Records for the task Start Marker
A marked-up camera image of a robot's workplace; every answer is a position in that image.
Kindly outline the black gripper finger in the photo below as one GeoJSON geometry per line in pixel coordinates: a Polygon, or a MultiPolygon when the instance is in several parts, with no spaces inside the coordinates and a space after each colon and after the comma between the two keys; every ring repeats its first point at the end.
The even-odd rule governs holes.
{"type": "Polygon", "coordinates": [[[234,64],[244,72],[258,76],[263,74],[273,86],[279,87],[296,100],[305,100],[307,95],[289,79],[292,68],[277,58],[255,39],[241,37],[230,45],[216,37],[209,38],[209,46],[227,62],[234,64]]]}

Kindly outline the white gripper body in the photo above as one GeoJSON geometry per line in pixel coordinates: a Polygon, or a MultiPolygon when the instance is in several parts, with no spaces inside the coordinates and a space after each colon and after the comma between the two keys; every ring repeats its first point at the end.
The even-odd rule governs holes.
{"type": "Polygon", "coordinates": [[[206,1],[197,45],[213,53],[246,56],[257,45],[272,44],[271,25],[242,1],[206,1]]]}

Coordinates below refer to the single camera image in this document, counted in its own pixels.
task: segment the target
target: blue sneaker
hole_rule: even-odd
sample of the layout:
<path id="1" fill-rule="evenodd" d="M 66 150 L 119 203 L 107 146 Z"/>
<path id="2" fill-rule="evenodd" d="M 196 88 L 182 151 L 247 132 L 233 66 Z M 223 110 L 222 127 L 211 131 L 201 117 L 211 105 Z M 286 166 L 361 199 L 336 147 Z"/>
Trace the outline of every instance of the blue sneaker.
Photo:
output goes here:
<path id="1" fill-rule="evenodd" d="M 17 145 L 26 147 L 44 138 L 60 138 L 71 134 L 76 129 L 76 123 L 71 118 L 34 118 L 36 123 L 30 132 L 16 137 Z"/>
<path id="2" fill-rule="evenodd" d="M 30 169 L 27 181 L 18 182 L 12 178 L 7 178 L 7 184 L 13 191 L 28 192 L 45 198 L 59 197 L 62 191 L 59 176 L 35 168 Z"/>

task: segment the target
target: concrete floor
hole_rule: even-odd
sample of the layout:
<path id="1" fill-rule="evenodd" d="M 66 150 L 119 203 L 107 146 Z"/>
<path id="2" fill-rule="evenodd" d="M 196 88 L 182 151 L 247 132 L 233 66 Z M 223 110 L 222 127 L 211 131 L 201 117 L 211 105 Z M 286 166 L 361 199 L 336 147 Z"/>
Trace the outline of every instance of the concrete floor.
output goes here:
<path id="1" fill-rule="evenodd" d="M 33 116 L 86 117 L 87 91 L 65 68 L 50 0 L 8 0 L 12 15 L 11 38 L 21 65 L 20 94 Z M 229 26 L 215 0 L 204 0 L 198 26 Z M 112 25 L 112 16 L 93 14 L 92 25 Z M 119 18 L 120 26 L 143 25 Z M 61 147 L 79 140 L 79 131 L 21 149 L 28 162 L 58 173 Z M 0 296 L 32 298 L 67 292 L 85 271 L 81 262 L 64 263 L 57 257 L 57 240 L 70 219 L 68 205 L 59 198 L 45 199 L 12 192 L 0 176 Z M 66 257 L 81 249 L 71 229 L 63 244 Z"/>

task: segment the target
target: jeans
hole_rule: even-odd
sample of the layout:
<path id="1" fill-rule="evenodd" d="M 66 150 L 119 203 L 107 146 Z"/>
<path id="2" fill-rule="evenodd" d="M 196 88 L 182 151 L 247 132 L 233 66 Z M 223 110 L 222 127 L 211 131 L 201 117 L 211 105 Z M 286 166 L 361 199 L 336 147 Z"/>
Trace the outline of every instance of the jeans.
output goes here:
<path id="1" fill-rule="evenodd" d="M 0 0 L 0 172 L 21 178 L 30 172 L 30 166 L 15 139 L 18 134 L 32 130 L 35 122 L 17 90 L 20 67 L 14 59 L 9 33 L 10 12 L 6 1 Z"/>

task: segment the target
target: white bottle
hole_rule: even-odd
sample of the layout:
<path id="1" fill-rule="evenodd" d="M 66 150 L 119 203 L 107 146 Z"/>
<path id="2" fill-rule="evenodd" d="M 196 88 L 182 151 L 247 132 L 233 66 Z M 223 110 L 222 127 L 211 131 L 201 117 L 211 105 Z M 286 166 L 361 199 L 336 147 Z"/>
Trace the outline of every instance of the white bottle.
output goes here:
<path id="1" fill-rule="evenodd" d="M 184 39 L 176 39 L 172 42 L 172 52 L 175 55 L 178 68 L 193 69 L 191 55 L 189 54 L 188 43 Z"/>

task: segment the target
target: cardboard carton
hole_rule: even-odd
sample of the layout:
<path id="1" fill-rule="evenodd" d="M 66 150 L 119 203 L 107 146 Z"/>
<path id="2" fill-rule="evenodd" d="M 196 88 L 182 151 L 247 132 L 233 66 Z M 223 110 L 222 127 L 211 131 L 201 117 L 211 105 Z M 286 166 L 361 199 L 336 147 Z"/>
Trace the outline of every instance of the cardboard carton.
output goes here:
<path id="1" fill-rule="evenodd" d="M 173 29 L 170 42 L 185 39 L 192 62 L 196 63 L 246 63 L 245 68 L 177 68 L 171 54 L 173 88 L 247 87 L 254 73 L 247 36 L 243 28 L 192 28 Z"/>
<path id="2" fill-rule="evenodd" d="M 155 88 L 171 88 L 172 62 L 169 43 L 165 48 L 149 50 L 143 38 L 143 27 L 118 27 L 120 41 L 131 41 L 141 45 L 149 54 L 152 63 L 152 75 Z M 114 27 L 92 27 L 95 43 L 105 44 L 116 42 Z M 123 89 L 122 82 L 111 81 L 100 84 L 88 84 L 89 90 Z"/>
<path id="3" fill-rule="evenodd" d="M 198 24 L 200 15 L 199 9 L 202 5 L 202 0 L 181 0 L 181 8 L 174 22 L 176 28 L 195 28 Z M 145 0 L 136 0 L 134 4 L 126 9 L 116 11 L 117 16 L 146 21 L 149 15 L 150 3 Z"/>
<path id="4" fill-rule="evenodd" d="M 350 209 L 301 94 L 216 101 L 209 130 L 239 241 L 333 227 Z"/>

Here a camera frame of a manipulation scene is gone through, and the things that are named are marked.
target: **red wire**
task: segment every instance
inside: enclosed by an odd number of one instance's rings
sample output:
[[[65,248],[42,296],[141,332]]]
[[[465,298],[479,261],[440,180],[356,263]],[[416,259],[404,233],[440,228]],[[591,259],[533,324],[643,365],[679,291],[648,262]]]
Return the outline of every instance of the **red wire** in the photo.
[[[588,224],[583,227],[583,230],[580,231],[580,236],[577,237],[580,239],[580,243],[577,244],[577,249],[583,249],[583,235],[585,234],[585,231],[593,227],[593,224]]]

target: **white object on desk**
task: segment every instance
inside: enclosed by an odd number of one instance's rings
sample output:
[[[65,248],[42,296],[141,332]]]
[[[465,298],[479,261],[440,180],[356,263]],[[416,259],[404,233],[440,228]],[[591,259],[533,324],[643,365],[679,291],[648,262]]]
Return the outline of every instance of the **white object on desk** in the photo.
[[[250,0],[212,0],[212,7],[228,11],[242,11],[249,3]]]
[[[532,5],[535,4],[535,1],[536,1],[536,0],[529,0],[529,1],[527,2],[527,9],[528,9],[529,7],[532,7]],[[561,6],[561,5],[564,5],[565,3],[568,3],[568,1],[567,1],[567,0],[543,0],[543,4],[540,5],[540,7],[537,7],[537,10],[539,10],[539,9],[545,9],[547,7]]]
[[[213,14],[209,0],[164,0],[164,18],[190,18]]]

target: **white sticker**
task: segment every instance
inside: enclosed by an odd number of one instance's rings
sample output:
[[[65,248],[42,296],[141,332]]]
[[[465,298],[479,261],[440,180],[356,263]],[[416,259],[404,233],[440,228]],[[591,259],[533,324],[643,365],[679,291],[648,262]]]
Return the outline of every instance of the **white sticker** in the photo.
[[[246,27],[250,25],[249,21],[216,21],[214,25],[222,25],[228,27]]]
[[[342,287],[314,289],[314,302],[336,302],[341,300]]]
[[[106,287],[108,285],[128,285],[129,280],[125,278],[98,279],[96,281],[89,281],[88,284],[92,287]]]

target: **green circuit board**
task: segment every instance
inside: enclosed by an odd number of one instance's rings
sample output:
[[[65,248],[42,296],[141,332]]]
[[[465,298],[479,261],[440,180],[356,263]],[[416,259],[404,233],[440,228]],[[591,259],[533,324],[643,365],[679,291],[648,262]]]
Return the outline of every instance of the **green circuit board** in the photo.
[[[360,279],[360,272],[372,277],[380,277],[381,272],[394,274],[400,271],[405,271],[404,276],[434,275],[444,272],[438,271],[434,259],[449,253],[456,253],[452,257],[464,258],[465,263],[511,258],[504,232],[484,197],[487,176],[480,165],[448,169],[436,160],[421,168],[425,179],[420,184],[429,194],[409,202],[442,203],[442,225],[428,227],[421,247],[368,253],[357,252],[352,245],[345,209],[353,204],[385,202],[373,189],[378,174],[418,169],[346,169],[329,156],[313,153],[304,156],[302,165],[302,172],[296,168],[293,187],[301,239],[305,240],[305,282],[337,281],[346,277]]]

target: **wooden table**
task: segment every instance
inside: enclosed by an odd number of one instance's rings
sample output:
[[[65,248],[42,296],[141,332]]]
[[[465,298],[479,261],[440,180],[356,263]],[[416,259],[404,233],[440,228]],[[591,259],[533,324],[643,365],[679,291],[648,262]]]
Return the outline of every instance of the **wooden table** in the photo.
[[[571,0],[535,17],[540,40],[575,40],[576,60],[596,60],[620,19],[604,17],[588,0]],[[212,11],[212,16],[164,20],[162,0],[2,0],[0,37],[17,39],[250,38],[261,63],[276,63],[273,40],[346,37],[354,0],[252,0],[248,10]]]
Records for the task End Marker
Records for the task Start Marker
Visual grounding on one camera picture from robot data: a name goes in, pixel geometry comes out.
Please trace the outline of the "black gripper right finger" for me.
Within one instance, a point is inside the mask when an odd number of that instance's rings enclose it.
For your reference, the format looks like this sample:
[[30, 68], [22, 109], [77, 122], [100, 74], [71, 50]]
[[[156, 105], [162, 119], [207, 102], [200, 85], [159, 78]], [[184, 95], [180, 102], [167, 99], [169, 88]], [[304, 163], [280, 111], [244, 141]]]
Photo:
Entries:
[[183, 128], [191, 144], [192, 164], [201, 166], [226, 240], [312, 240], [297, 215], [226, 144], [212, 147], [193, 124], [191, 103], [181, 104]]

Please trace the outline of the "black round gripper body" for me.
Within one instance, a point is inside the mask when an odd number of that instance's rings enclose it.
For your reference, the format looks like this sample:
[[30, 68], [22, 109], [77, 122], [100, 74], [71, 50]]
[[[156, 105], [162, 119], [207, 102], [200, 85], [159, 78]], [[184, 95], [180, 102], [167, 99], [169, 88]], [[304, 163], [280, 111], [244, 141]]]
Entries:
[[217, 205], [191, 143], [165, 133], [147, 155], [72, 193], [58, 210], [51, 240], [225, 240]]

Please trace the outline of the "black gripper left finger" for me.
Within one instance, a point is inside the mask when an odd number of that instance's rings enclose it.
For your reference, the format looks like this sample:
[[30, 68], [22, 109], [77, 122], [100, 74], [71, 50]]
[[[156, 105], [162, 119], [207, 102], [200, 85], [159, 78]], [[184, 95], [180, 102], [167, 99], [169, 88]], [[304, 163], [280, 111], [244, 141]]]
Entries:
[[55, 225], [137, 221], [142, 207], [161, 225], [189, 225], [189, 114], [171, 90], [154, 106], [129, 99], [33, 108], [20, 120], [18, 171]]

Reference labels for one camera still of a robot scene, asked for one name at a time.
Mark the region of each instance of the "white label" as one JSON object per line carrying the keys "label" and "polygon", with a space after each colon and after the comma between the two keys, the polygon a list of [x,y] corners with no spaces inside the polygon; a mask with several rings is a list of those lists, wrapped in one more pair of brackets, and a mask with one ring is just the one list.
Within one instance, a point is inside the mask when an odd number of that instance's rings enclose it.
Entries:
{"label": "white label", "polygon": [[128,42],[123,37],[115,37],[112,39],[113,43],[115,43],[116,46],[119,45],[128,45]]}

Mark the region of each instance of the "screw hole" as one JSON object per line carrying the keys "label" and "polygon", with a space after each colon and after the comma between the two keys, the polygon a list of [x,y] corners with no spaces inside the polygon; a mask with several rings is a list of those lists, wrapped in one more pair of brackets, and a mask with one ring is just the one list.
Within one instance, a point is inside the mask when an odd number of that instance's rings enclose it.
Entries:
Records for the task End Marker
Assignment
Please copy the lines in the records above between the one holding "target: blue sneaker" and the one holding "Trace the outline of every instance of the concrete", inclusive, exactly and with no other line.

Output for this task
target: blue sneaker
hole_rule: even-odd
sample of the layout:
<path id="1" fill-rule="evenodd" d="M 66 150 L 119 203 L 107 146 Z"/>
<path id="2" fill-rule="evenodd" d="M 196 88 L 182 151 L 247 132 L 233 66 Z M 223 110 L 222 127 L 211 131 L 201 117 L 211 105 Z M 286 166 L 361 199 L 336 147 Z"/>
Trace the outline of every instance of the blue sneaker.
Photo:
output goes here:
<path id="1" fill-rule="evenodd" d="M 17 145 L 26 147 L 44 138 L 60 138 L 71 134 L 76 129 L 76 123 L 71 118 L 34 118 L 36 123 L 30 132 L 16 137 Z"/>
<path id="2" fill-rule="evenodd" d="M 30 169 L 27 181 L 18 182 L 12 178 L 7 178 L 7 184 L 13 191 L 28 192 L 45 198 L 59 197 L 62 191 L 59 176 L 35 168 Z"/>

task: segment the target
target: concrete floor
hole_rule: even-odd
sample of the layout:
<path id="1" fill-rule="evenodd" d="M 66 150 L 119 203 L 107 146 Z"/>
<path id="2" fill-rule="evenodd" d="M 196 88 L 182 151 L 247 132 L 233 66 Z M 223 110 L 222 127 L 211 131 L 201 117 L 211 105 Z M 286 166 L 361 199 L 336 147 Z"/>
Trace the outline of every instance of the concrete floor.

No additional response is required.